Saya kaget mendengar jawabnya. “Kami yang tinggal di Kalimantan belum merdeka. Jakarta telah membuat kami jauh tertinggal. Kami tidak punya jalan yang bagus, listrik yang menyala terus, air bersih yang mengalir tiada henti,” lanjutnya.
Dhie, seorang tukang sapu pada sebuah kantor pemerintah. Ia tahu betul ‘tebiat’ para penguasa, termasuk di kantornya. “Mereka hanya mementingkan diri sendiri,” protesnya.

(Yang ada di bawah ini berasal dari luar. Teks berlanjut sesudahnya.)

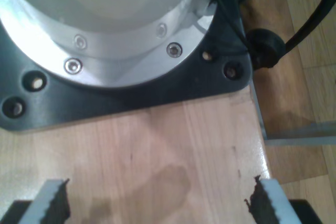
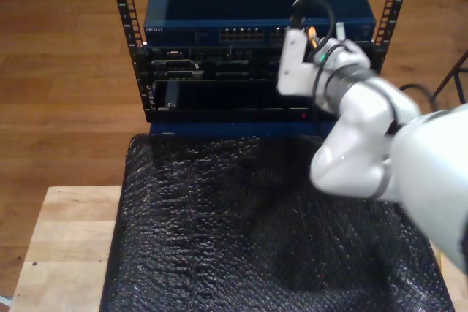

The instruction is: Grab the cable and plug it in

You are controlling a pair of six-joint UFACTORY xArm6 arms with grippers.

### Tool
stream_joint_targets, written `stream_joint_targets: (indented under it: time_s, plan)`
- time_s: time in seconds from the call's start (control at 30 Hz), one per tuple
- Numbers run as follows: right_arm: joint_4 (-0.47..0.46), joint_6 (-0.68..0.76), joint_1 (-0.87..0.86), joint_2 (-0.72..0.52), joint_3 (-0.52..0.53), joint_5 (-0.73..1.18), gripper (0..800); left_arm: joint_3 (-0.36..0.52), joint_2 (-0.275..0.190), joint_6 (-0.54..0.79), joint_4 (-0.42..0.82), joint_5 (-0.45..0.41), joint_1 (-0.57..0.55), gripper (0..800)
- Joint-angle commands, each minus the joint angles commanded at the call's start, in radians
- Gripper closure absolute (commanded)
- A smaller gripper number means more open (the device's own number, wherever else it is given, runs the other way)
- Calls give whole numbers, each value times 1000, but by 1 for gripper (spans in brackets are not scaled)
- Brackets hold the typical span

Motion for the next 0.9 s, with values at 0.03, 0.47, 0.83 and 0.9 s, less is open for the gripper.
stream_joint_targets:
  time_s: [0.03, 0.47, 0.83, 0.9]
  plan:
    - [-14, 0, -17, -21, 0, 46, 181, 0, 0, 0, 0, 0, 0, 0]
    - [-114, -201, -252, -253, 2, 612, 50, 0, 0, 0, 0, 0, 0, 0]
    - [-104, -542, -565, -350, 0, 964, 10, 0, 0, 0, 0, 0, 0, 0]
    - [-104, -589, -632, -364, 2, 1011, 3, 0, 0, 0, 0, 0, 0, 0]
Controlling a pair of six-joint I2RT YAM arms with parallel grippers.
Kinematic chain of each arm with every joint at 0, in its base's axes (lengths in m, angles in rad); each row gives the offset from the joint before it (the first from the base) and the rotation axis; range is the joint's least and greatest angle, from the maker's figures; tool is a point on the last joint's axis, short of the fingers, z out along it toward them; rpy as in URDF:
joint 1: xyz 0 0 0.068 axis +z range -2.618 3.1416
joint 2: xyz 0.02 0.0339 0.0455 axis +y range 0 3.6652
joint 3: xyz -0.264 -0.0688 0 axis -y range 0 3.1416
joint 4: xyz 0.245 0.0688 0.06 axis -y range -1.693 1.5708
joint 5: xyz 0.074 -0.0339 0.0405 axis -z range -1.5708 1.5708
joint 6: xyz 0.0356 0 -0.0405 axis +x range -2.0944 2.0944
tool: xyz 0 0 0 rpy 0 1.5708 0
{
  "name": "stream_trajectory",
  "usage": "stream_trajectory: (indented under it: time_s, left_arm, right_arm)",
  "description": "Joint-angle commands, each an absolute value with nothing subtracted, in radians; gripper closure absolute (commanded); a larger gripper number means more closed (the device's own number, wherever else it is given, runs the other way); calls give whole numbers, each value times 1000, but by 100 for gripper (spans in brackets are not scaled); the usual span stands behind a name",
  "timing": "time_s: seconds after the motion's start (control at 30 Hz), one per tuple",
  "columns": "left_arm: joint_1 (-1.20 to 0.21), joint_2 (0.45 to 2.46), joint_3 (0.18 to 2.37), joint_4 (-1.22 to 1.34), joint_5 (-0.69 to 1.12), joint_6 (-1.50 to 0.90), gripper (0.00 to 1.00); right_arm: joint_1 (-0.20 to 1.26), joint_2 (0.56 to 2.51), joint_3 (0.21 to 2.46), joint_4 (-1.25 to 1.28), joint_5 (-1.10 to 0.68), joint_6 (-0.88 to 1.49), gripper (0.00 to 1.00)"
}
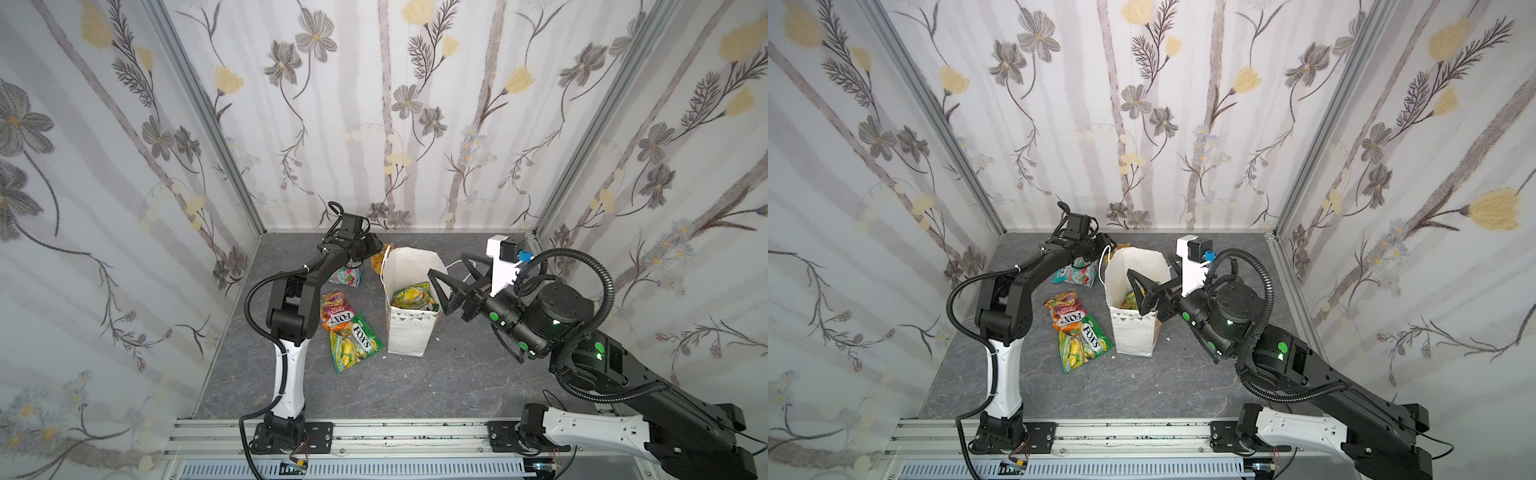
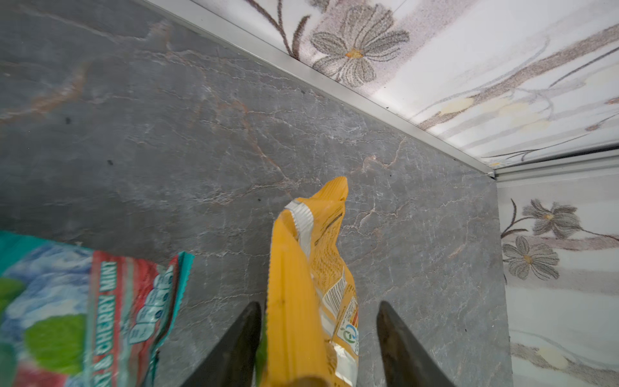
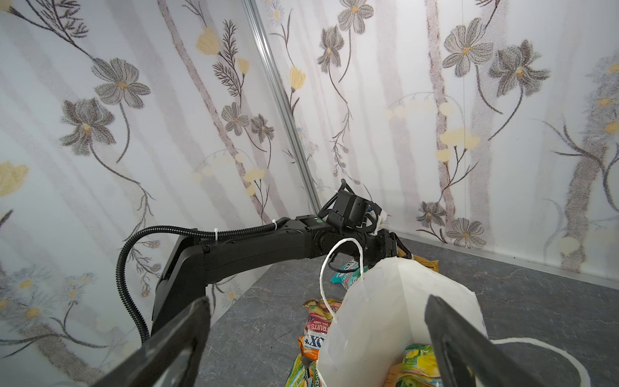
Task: Take the snacks out of the paper bag
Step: Place the snack at the top-center of the table.
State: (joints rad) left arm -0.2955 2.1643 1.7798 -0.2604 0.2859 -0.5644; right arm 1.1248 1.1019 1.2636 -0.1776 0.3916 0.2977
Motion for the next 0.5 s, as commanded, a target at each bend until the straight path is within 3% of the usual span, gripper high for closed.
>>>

Sikap Dhie berbeda dengan tetangganya, Noel. Noel yang prajurit TNI memasang bendera di halaman rumahnya. “Ini tandanya kita masih memiliki rasa nasionalisme,” kata Noel.
Noel tidak mengecam Dhie yang tidak memasang bendera. “Itu haknya,” ujar Noel. Yang penting, bagi Noel, rasa keindonesiaan Dhie tidak boleh hilang. Ia boleh tida percaya kepada pemerintah, tapi Dhie tidak bisa mungkir kalau ia lahir di tanah Indonesia.
Namun nasionalisme dengan memasang bendera di halaman rumah dibantah Dhie. “Apakah sikap nasionalisme itu bisa diukur dengan memasang bendera? Banyak orang yang memasang bendera, tapi ia seorang koruptor, pembunuh, penjual tanah di perbatasan,” seru Dhie.
Coba lihat di Aceh, ramai-ramai menurunkan bendera. Lihat di perbatasan. Mereka tidak menaikan bendera? Apa mereka sudah kehilangan nasionalismenya. Jangan-jangan kita yang di perkotaan yang sudah tidak nasionalis lagi. Jangan-jangan mereka yang mengibarkan bendera, justru nasionalisnya sangat dangkal.